*Instructions to follow*:
Transcribe the listing word for word. Begin at its first line and end with the line containing "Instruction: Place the".

┌─ Data segment

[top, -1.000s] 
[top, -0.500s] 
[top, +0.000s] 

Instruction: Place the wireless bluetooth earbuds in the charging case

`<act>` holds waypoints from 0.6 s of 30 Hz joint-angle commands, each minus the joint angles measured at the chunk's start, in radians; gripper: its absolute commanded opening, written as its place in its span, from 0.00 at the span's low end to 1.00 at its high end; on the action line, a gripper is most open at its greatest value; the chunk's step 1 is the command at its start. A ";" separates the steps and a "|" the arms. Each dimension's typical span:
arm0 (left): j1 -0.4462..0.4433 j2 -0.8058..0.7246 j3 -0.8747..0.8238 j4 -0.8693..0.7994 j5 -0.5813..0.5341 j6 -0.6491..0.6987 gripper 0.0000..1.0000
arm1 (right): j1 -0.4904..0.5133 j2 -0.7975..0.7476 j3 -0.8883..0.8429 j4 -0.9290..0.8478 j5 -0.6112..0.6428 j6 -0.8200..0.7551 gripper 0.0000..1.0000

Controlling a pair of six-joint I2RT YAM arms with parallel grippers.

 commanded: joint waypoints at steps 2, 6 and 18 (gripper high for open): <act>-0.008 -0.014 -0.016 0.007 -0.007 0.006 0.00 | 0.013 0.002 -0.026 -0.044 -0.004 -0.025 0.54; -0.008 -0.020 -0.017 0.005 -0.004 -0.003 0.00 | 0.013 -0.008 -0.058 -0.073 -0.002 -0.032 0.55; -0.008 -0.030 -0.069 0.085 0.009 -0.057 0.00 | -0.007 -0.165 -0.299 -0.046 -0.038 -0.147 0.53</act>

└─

*Result of the exercise*:
[top, -1.000s] 
[top, -0.500s] 
[top, +0.000s] 

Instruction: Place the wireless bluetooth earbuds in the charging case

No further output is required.